Cycling, what you need to know

I know of Dr Rachel Aldred in the transport world and as one of the other 5 UK transport tweeters named in The Guardian recently but now I hope she will become far better known as a result of this piece of work for British Cycling – http://www.britishcycling.org.uk/zuvvi/media/bc_files/campaigning/BENEFITS_OF_INVESTING_IN_CYCLING_DIGI_FINAL.pdf 

It has had an excellent write up in The Guardian as well – see http://www.theguardian.com/environment/bike-blog/2014/oct/16/why-cyling-is-great-for-everyone-not-just-cyclists

I find this really interesting because it ties in with the subject of my PhD research on the wider policy impacts and relationships between transport and other policy areas.

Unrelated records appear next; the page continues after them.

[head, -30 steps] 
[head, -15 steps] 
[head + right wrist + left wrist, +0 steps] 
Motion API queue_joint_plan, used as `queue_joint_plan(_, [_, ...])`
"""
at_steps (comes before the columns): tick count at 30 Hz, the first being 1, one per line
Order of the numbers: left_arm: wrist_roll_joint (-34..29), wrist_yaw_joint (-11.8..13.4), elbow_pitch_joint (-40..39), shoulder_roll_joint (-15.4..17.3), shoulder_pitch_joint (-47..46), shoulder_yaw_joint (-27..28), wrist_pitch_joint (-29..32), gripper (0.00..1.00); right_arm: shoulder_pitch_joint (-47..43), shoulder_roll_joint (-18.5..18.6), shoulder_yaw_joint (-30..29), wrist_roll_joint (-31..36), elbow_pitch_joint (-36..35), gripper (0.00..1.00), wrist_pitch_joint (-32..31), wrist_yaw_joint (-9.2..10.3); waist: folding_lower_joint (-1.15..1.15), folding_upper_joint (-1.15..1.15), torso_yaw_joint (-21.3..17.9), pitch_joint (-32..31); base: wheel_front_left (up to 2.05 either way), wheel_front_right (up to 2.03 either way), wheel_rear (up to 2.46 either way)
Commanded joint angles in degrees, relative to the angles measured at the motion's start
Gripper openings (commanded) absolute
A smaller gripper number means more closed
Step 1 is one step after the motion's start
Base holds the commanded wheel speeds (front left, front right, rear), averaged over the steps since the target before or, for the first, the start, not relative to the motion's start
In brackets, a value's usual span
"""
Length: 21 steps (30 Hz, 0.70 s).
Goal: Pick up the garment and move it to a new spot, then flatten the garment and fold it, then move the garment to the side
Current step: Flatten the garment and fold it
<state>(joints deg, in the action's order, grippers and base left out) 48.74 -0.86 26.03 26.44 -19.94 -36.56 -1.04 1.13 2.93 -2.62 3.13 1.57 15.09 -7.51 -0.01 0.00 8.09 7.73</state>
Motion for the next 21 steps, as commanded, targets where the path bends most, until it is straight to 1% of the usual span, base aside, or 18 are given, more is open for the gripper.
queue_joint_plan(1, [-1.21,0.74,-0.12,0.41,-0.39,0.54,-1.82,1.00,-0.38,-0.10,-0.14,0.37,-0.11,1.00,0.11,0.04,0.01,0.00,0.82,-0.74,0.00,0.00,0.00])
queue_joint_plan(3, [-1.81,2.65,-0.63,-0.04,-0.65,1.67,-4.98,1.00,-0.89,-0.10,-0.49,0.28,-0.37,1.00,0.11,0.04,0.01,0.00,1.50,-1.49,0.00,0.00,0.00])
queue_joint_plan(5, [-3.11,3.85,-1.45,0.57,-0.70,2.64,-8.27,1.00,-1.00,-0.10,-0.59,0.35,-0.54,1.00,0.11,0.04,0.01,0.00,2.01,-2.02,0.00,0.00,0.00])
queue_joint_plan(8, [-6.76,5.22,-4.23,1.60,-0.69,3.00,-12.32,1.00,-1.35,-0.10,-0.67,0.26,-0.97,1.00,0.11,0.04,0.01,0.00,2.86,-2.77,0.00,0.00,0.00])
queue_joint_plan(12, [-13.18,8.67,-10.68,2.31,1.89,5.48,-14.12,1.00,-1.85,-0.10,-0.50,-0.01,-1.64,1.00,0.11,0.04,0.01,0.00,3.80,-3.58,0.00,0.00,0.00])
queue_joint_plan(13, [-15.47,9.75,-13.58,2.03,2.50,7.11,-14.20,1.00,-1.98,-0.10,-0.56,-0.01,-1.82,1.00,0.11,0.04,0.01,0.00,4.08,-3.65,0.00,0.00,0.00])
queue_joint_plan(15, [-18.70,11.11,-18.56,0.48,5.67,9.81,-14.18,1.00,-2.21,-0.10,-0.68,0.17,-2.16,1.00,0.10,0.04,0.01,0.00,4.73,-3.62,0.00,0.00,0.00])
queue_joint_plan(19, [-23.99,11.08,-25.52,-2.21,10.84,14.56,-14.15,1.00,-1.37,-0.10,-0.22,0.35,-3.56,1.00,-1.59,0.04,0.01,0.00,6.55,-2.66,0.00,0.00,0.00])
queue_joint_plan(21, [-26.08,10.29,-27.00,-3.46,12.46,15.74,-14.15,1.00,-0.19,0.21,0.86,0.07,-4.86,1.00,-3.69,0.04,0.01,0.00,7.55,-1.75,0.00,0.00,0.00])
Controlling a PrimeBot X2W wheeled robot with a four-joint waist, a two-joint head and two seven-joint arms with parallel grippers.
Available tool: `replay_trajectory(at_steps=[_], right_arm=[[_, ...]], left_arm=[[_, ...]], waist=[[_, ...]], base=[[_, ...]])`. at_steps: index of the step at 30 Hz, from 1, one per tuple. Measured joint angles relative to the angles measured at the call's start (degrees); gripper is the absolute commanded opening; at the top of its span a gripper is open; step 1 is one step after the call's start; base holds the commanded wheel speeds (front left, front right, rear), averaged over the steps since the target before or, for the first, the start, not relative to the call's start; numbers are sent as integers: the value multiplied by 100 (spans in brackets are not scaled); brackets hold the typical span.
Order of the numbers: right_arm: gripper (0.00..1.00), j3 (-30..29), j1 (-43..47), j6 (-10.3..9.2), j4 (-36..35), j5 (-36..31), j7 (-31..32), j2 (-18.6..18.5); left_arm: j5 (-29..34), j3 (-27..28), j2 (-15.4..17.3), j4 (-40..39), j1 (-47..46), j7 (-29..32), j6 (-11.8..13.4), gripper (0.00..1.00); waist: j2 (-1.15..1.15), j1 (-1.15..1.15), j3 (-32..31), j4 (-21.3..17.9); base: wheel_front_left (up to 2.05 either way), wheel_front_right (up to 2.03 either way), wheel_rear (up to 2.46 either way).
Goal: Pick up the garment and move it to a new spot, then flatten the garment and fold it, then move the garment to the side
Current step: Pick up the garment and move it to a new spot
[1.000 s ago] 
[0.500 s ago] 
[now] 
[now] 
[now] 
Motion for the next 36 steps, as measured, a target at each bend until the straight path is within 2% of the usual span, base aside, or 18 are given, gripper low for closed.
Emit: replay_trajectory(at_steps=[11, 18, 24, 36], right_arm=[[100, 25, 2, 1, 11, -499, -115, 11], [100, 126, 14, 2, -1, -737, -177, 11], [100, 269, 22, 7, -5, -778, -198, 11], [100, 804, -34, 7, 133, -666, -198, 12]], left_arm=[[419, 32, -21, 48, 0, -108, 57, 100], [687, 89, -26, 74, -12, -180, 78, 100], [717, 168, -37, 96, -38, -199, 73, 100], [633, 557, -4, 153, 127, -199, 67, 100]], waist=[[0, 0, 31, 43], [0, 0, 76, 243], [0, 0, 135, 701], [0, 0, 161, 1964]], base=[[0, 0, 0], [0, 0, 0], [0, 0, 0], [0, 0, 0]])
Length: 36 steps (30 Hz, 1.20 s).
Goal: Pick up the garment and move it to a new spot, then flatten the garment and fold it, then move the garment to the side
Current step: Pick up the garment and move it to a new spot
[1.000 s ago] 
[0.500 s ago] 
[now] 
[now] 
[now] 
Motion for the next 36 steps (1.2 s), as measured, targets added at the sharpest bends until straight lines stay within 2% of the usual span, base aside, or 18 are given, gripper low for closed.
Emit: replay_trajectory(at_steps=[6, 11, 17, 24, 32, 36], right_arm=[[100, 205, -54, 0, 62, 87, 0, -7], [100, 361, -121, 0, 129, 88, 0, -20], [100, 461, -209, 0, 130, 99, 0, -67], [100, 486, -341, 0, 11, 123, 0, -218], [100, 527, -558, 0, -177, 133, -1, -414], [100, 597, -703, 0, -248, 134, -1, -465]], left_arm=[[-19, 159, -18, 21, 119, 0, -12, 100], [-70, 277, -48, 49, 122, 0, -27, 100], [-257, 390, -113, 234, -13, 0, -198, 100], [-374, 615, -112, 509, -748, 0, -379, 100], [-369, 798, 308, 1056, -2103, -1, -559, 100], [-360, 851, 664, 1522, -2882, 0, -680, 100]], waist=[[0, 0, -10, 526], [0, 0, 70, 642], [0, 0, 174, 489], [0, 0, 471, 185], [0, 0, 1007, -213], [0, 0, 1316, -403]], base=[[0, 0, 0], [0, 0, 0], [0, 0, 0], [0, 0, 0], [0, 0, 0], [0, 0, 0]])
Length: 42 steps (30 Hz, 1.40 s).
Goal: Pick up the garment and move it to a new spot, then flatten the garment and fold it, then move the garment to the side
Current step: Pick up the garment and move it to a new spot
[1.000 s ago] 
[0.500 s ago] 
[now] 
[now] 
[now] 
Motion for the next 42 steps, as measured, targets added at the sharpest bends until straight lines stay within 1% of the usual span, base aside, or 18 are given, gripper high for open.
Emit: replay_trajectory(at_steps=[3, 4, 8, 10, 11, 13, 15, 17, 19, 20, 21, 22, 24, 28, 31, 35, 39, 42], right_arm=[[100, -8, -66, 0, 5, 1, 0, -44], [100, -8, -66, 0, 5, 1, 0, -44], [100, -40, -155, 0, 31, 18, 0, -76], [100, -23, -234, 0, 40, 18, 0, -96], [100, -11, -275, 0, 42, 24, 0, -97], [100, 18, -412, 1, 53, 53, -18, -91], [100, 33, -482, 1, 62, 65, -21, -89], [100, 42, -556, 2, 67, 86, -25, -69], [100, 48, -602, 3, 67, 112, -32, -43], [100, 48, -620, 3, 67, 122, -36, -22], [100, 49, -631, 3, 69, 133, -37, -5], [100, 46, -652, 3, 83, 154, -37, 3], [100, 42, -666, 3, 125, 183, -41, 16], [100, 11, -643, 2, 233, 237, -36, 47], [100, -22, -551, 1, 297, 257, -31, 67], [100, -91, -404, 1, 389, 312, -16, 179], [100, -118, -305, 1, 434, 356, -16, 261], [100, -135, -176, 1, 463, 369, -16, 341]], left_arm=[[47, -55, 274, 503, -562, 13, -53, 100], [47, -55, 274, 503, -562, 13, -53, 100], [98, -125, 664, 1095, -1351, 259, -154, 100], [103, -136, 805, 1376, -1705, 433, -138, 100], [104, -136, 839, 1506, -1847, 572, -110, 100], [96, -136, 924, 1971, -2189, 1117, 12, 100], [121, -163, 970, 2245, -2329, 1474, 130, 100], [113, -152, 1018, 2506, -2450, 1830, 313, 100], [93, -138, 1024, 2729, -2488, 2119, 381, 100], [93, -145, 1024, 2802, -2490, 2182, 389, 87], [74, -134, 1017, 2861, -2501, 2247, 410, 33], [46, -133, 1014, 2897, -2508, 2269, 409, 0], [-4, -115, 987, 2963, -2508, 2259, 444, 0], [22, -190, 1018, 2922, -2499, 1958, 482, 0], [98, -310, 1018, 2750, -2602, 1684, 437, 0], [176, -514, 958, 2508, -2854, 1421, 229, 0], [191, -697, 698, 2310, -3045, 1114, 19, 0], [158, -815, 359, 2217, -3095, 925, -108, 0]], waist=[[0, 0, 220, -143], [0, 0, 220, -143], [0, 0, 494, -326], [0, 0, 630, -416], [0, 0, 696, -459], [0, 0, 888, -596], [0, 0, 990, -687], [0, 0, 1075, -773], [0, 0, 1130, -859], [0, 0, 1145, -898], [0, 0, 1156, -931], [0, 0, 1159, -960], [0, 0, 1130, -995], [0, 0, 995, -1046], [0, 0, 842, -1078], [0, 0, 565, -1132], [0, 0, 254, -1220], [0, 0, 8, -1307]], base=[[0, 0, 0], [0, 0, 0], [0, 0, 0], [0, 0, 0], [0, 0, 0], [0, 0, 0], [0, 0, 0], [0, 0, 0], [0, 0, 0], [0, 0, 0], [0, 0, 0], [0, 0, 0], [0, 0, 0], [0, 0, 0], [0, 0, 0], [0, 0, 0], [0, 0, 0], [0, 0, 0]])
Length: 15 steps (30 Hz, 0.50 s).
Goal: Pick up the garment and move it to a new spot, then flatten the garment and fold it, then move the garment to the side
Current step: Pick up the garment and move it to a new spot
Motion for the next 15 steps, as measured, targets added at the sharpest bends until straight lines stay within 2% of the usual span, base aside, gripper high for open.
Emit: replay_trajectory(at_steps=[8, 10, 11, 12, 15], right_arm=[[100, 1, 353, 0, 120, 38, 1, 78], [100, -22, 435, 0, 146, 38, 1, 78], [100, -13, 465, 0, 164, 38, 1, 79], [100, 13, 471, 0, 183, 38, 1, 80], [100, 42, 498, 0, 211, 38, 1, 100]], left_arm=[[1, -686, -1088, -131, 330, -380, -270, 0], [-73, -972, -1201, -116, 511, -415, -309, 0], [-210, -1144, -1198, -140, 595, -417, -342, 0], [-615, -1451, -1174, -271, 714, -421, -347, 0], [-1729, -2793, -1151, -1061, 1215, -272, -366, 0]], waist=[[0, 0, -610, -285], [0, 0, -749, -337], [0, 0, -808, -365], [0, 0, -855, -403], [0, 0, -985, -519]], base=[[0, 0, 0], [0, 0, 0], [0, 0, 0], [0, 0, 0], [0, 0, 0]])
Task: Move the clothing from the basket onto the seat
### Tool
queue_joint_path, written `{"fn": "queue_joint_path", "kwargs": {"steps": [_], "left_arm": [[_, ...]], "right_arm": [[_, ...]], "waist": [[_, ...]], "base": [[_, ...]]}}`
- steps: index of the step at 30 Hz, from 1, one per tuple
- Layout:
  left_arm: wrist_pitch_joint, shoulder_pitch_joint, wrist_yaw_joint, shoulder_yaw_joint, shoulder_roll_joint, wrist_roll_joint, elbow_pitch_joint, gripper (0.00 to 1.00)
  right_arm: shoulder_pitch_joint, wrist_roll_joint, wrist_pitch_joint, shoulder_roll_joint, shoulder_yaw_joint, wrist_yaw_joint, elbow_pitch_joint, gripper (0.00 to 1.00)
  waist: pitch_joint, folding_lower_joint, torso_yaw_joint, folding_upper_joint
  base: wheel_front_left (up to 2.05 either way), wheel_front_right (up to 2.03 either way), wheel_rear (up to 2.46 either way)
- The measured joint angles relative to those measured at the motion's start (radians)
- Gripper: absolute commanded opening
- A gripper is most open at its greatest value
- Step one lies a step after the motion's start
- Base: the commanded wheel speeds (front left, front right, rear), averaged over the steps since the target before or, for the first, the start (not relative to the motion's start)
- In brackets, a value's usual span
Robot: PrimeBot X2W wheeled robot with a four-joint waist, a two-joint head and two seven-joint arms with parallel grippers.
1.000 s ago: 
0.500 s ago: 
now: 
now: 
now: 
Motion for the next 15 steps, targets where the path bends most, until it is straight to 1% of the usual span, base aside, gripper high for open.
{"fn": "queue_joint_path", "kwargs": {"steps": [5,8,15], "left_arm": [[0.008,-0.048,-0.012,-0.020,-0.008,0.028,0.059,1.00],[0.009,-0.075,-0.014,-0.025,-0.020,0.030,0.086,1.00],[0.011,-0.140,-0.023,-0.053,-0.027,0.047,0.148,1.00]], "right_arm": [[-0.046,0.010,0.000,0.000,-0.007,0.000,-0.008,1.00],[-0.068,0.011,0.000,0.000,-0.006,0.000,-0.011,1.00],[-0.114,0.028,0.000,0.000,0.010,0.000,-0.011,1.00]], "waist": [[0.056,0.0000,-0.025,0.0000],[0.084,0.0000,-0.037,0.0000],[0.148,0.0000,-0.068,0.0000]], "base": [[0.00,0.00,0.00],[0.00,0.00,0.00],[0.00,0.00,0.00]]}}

Dr Aldred’s research highlights some extremely relevant fact such as if cycling in the UK became as prevalent as Denmark, the NHS would save £17bn within 20 years. It is also the clear links with reducing congestion, improving air quality and public health, and hopefully starting to batter this crazy obsession Eric Pickles and others have with free car parking being the panacea for boosting high streets – rather than improving the space in particular of pedestrians and cyclists.

Cycling supports independence, access to work and skills, wellbeing and health and much more. And it is relatively inexpensive.  So why not put a greater emphasis on walking and cycling along with all the wider benefits they bring and perhaps look again at where other modes of transport should correctly be designed into the mix?